De rechtbank neemt dit advies over en is van oordeel dat het bewezenverklaarde verdachte in (licht) verminderde mate kan worden toegerekend. Dit leidt tot enige matiging van de aan verdachte op te leggen straf.
Daarnaast heeft de rechtbank acht geslagen op het door [reclasseringswerker] van Reclassering Nederland opgemaakte reclasseringsadvies, gedateerd 19 augustus 2019. Hierin wordt geadviseerd om – naar de rechtbank begrijpt in het kader van een (deels) voorwaardelijke veroordeling – diverse bijzondere voorwaarden aan verdachte op te leggen.

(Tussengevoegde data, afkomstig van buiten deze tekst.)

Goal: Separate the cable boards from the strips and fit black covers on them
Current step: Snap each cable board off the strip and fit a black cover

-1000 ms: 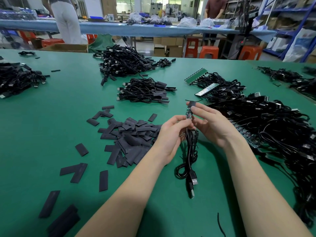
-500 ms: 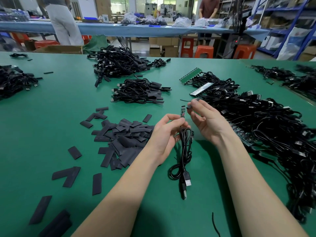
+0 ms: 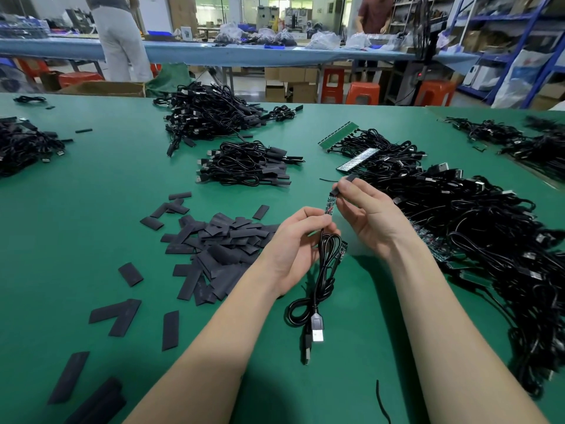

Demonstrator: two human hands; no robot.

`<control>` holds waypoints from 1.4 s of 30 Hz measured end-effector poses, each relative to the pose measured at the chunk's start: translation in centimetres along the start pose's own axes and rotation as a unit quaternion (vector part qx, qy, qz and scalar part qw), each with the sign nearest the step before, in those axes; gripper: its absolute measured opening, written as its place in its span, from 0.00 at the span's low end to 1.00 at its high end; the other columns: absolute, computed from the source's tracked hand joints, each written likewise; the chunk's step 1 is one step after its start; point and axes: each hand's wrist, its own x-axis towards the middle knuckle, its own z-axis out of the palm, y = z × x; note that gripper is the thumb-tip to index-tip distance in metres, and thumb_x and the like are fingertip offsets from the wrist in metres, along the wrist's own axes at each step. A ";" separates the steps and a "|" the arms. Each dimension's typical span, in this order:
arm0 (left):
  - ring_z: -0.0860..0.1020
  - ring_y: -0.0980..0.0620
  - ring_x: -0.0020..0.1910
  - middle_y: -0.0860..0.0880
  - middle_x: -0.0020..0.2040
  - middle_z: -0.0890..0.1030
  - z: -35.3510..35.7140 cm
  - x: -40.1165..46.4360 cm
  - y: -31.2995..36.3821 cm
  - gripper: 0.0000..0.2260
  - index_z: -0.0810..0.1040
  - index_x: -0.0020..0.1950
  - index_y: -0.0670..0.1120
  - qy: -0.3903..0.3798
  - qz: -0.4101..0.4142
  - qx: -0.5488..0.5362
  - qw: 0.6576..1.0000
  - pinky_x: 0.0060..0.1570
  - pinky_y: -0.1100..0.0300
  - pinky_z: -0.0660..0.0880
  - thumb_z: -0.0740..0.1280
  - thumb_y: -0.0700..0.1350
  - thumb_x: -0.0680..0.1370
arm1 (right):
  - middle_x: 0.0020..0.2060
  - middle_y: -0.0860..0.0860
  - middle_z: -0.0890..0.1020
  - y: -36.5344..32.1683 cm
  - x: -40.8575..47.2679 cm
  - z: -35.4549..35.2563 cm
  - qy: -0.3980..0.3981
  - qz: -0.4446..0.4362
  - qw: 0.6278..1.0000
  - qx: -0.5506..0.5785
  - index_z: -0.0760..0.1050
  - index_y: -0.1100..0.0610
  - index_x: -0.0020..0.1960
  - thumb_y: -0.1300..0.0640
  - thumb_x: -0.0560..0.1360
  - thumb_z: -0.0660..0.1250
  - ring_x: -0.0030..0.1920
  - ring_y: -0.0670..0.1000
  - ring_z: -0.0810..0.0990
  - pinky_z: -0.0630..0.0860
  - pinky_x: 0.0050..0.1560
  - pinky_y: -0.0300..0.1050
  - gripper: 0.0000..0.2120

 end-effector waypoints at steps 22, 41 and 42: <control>0.79 0.51 0.37 0.48 0.36 0.78 -1.6 0.1 0.6 0.08 0.71 0.49 0.45 -0.069 -0.037 -0.028 0.997 0.50 0.57 0.74 0.67 0.38 0.73 | 0.39 0.52 0.85 -1.8 -1.2 -1.7 -0.095 0.114 0.989 -0.006 0.84 0.56 0.40 0.58 0.51 0.88 0.37 0.48 0.85 0.80 0.36 0.33 0.21; 0.79 0.52 0.37 0.47 0.36 0.79 -1.5 0.0 0.6 0.06 0.71 0.48 0.45 -0.075 -0.042 -0.014 0.996 0.51 0.56 0.70 0.66 0.37 0.75 | 0.41 0.53 0.86 -1.0 -1.4 -1.0 -0.129 0.111 0.983 -0.063 0.80 0.58 0.46 0.65 0.70 0.69 0.39 0.46 0.85 0.80 0.41 0.33 0.06; 0.78 0.52 0.37 0.47 0.36 0.79 -1.5 -0.1 0.7 0.06 0.71 0.47 0.45 -0.071 -0.045 -0.017 0.996 0.50 0.57 0.71 0.66 0.37 0.74 | 0.41 0.53 0.86 -0.9 -1.4 -0.9 -0.129 0.110 0.983 -0.069 0.80 0.58 0.46 0.64 0.70 0.69 0.40 0.47 0.85 0.80 0.41 0.33 0.06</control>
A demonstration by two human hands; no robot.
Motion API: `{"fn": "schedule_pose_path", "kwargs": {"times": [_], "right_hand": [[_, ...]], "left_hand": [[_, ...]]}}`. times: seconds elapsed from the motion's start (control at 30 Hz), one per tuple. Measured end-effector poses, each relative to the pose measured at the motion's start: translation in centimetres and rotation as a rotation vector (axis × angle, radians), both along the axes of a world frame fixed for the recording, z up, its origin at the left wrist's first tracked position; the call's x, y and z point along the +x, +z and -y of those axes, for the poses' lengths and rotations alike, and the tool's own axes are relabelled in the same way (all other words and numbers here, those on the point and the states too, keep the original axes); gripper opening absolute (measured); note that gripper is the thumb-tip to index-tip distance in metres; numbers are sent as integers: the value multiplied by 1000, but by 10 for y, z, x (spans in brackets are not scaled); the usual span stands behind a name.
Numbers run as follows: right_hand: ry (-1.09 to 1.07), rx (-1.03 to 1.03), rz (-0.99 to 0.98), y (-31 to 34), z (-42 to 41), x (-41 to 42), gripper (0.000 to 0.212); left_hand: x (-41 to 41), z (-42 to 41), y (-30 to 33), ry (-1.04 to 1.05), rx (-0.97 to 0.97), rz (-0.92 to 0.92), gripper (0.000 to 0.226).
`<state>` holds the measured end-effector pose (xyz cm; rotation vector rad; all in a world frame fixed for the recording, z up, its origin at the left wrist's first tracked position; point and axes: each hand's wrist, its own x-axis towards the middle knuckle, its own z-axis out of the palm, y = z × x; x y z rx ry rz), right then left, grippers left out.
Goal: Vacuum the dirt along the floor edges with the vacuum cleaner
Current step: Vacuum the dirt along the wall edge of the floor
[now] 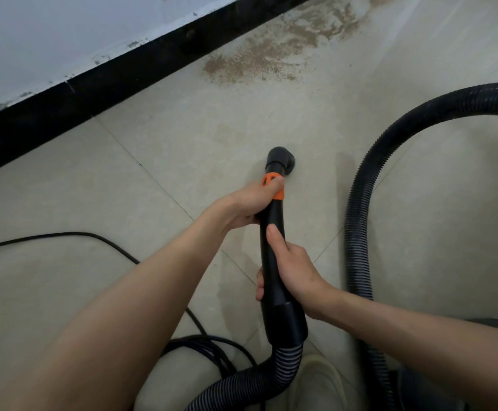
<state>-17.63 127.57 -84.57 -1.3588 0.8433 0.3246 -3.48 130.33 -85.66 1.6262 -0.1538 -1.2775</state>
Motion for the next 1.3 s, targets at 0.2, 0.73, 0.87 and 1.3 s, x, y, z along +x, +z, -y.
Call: {"fn": "schedule_pose_path", "kwargs": {"times": [0.2,0.73,0.87,1.3], "right_hand": [[186,71,20,1,-24,18,51],[162,61,181,62,-57,106,52],[215,115,124,125,-60,121,41],[424,161,-25,406,-69,127,27]], "left_hand": [[15,-60,-3,253,23,-55,32],[89,-72,106,243,26,274,33],[97,-89,169,256,28,261,30],[85,-141,439,249,-34,127,20]]}}
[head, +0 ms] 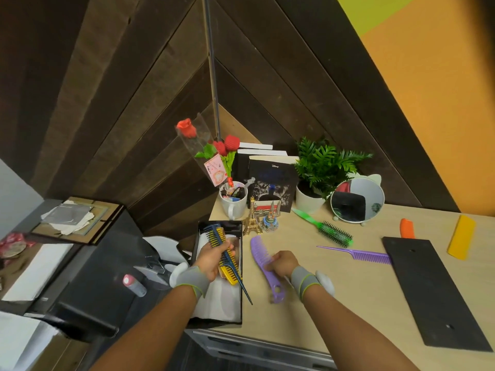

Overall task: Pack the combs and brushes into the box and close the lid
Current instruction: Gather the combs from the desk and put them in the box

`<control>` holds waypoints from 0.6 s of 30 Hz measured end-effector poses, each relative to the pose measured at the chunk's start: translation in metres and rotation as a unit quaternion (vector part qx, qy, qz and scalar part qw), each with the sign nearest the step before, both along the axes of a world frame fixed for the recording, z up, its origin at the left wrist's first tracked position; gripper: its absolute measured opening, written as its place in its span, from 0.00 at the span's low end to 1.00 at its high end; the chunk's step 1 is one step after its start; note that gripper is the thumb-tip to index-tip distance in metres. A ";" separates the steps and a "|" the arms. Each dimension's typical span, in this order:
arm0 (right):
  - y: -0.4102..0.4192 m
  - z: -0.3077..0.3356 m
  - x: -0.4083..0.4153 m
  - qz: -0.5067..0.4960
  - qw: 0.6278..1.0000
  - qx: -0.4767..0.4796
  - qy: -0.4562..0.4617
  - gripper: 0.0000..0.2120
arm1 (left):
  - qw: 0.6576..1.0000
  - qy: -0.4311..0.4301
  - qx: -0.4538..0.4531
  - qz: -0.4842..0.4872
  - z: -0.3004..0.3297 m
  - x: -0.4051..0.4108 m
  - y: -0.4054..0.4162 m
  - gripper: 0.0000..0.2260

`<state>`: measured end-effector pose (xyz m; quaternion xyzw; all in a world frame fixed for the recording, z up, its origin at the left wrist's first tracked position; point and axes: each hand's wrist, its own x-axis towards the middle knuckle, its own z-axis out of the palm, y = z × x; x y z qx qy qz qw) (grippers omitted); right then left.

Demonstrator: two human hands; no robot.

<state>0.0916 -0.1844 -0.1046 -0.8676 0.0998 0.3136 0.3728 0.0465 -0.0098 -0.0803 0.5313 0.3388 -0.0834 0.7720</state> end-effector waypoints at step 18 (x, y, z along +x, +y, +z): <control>0.040 0.043 -0.009 -0.083 0.968 0.229 0.065 0.12 | 0.891 0.084 0.402 -0.193 -0.004 0.004 0.025 0.11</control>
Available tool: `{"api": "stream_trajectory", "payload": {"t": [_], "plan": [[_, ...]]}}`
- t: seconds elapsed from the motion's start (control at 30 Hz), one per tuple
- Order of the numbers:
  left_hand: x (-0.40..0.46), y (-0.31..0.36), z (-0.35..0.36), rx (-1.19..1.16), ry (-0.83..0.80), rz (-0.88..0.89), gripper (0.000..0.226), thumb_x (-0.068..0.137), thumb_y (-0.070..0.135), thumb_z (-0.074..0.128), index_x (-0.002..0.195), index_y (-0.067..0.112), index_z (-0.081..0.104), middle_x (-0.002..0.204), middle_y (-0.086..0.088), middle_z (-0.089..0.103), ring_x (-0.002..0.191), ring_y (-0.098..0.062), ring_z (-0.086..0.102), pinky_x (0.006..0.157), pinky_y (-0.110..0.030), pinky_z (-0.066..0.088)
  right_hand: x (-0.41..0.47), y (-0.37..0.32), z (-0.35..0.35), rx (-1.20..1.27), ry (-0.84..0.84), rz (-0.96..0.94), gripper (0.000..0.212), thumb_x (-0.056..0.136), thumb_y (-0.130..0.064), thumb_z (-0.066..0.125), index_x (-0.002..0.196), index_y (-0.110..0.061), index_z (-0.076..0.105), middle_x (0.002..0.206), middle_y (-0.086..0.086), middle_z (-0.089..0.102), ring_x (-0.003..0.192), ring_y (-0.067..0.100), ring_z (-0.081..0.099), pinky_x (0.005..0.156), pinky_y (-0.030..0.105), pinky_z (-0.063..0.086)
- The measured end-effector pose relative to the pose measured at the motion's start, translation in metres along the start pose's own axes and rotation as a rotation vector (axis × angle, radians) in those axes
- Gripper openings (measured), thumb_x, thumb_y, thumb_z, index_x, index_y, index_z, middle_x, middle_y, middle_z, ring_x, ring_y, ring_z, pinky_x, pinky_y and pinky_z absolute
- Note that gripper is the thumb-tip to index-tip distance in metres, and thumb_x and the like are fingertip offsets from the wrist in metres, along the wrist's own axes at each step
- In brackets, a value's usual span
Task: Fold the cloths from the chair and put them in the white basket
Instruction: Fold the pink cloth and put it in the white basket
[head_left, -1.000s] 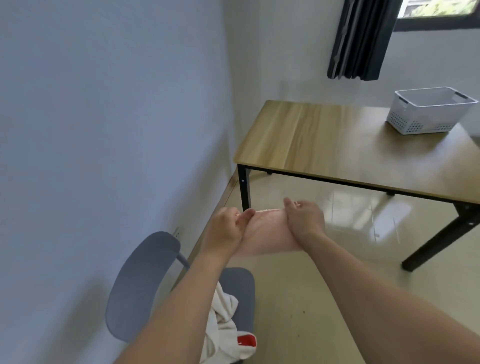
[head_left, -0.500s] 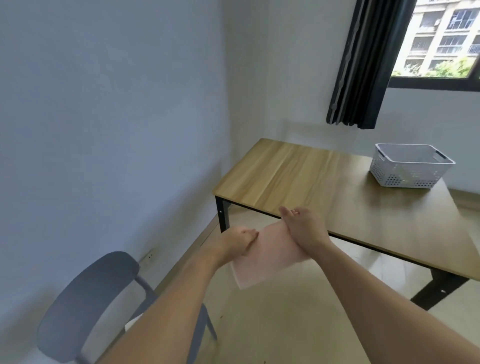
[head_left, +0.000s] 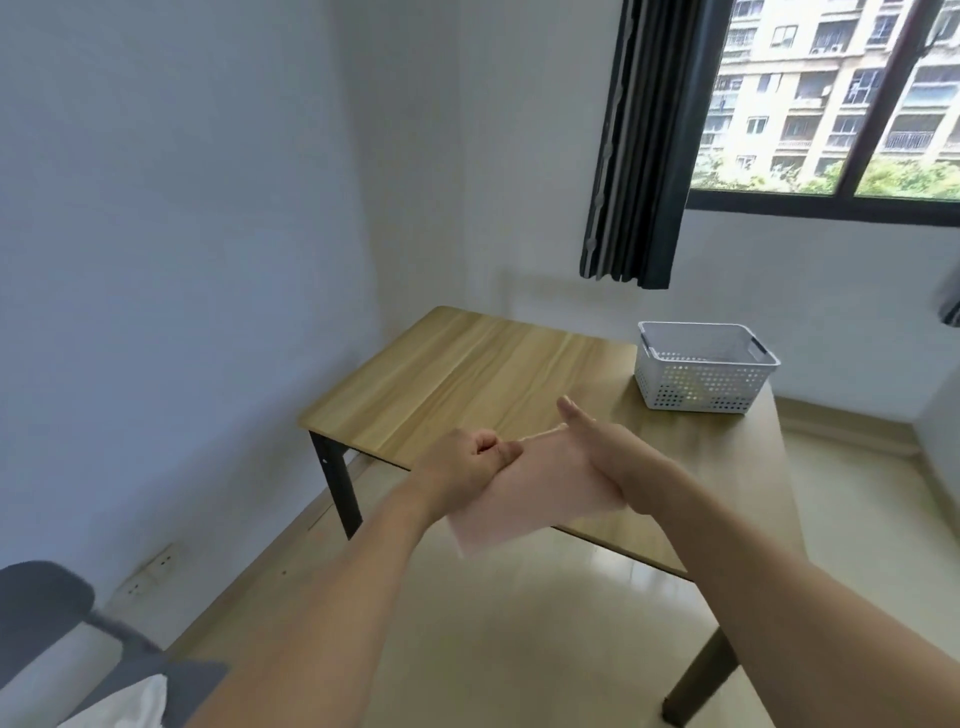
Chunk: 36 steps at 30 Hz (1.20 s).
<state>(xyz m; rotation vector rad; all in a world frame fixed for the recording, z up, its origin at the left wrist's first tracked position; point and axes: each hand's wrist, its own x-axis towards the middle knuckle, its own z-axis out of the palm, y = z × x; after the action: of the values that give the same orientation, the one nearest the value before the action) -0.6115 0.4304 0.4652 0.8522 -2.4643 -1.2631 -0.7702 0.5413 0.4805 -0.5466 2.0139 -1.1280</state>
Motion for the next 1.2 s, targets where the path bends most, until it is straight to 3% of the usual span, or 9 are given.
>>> {"api": "stream_trajectory", "payload": {"t": [0.1,0.2,0.33,0.47,0.73,0.87,0.97,1.07,1.2], "plan": [[0.019,0.026,0.035,-0.038,0.01,-0.037,0.041,0.093,0.049,0.053,0.065,0.019,0.047,0.056,0.008,0.043,0.046,-0.007,0.038,0.048,-0.023,0.03,0.005,0.004,-0.052,-0.009,-0.159,0.075,0.052,0.087,-0.065,0.046,0.101,-0.021,0.069,0.1,0.002,0.07,0.088,0.017,0.065,0.075,0.028,0.05],[0.049,0.04,0.061,-0.064,0.053,-0.054,0.042,0.093,0.046,0.054,0.065,0.017,0.045,0.055,0.007,0.042,0.049,-0.01,0.037,0.047,-0.023,0.028,0.023,0.011,-0.096,-0.031,-0.236,0.083,0.046,0.088,-0.056,0.052,0.112,-0.019,0.066,0.104,0.004,0.07,0.089,0.02,0.064,0.072,0.031,0.053],[0.103,0.062,0.104,-0.124,-0.006,-0.061,0.044,0.092,0.046,0.056,0.058,0.021,0.044,0.052,0.01,0.042,0.05,-0.012,0.037,0.048,-0.025,0.029,0.054,0.033,-0.154,0.04,-0.132,-0.017,0.031,0.095,-0.034,0.055,0.112,-0.011,0.064,0.103,0.006,0.07,0.09,0.02,0.066,0.075,0.034,0.057],[0.159,0.106,0.16,-0.102,-0.038,-0.061,0.039,0.096,0.043,0.05,0.065,0.019,0.046,0.056,0.009,0.043,0.051,-0.01,0.038,0.048,-0.023,0.03,0.099,0.049,-0.228,0.078,-0.086,-0.095,0.018,0.096,-0.029,0.053,0.105,-0.017,0.063,0.096,0.0,0.069,0.083,0.014,0.064,0.066,0.027,0.052],[0.246,0.164,0.244,-0.099,0.022,-0.177,0.037,0.094,0.045,0.05,0.08,0.012,0.058,0.064,0.006,0.05,0.06,-0.013,0.043,0.059,-0.029,0.034,0.201,0.053,-0.354,-0.05,-0.105,-0.137,0.017,0.097,-0.02,0.05,0.105,-0.014,0.063,0.087,0.006,0.064,0.073,0.017,0.058,0.06,0.027,0.045],[0.285,0.182,0.268,-0.055,0.006,-0.191,0.03,0.094,0.044,0.051,0.078,0.018,0.056,0.065,0.006,0.049,0.06,-0.014,0.043,0.059,-0.029,0.035,0.242,0.033,-0.387,-0.156,-0.127,-0.218,0.028,0.096,-0.006,0.045,0.076,-0.019,0.06,0.073,-0.003,0.058,0.068,0.01,0.053,0.057,0.018,0.04],[0.327,0.195,0.277,-0.08,-0.037,-0.184,0.024,0.095,0.035,0.052,0.077,0.019,0.054,0.067,0.003,0.051,0.06,-0.016,0.047,0.056,-0.029,0.04,0.284,0.019,-0.408,-0.09,-0.109,-0.188,0.031,0.096,0.0,0.037,0.068,-0.01,0.047,0.068,-0.002,0.043,0.059,0.007,0.04,0.049,0.01,0.037],[0.38,0.215,0.286,-0.102,0.011,-0.164,0.021,0.093,0.028,0.054,0.073,0.021,0.054,0.067,0.006,0.052,0.061,-0.012,0.048,0.058,-0.027,0.039,0.333,-0.002,-0.436,-0.049,-0.066,-0.151,0.027,0.096,-0.009,0.039,0.071,-0.012,0.049,0.064,-0.002,0.047,0.061,0.011,0.042,0.06,0.018,0.037],[0.475,0.233,0.302,-0.081,0.136,-0.194,0.02,0.09,0.028,0.055,0.076,0.014,0.06,0.068,0.005,0.053,0.063,-0.013,0.046,0.059,-0.029,0.034,0.425,-0.037,-0.475,-0.285,-0.077,-0.35,0.015,0.095,-0.024,0.05,0.092,-0.015,0.061,0.082,0.001,0.058,0.078,0.018,0.052,0.072,0.024,0.043]]}}
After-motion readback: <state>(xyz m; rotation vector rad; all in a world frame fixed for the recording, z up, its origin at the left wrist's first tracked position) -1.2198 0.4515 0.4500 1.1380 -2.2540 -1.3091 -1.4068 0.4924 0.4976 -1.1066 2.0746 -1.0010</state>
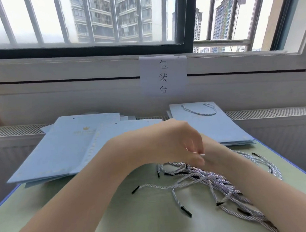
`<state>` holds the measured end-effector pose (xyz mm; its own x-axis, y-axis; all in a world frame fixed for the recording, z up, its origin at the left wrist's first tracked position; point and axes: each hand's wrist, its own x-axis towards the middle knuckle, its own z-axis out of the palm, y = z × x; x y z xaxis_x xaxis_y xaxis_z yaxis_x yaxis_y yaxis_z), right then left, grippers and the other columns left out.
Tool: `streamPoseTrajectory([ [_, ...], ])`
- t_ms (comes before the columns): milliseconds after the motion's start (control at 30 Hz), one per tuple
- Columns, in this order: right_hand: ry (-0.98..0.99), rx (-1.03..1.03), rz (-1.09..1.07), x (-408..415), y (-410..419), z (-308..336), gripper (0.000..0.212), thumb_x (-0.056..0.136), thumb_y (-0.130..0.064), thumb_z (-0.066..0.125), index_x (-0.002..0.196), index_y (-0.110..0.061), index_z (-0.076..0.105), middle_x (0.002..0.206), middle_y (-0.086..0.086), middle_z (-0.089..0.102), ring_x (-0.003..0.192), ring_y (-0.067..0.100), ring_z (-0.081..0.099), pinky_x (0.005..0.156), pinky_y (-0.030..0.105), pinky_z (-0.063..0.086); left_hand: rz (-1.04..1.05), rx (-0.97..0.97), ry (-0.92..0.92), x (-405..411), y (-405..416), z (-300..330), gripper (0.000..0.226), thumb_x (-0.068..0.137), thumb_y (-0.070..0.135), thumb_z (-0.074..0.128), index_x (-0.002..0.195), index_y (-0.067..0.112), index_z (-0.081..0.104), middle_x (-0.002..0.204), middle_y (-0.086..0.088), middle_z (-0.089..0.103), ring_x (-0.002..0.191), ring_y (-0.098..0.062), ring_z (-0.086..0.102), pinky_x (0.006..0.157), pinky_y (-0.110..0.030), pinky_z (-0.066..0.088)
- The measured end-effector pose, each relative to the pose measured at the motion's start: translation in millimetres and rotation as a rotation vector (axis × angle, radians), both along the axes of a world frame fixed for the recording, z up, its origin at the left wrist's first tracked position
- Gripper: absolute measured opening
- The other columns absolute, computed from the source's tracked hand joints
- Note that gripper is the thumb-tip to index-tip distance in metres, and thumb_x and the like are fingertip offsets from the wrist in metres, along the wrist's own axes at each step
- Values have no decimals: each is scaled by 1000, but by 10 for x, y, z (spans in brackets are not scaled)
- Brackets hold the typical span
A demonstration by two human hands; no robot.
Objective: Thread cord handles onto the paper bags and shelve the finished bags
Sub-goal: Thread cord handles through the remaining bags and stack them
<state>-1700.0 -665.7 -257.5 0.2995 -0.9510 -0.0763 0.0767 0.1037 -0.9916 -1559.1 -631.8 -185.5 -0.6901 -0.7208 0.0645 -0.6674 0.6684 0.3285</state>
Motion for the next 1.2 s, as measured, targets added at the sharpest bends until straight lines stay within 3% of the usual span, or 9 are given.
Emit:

Alle bovengenoemde factoren afwegende, acht de rechtbank een gevangenisstraf voor de duur van veertig maanden in de onderhavige zaak passend en geboden. Gezien de ernst van het feit en in aanmerking genomen de kwalijke en dubieuze rol die verdachte heeft gespeeld bij het verkrijgen van de gestolen huissleutel van de woning en het (kort gezegd) lokaliseren van de woning, kan niet met een andere straf(modaliteit) worden volstaan.
Gelet op de duur van de op te leggen gevangenisstraf, zal de rechtbank, anders dan de officier van justitie, het advies van de reclassering om een deel van deze straf voorwaardelijk op te leggen met daaraan gekoppeld diverse bijzondere voorwaarden, niet overnemen. De rechtbank acht het wenselijker dat bij de voorbereiding van de voorwaardelijke invrijheidstelling (VI) van verdachte op dat moment wordt bekeken welke bijzondere voorwaarden alsdan (nog) aangewezen zijn.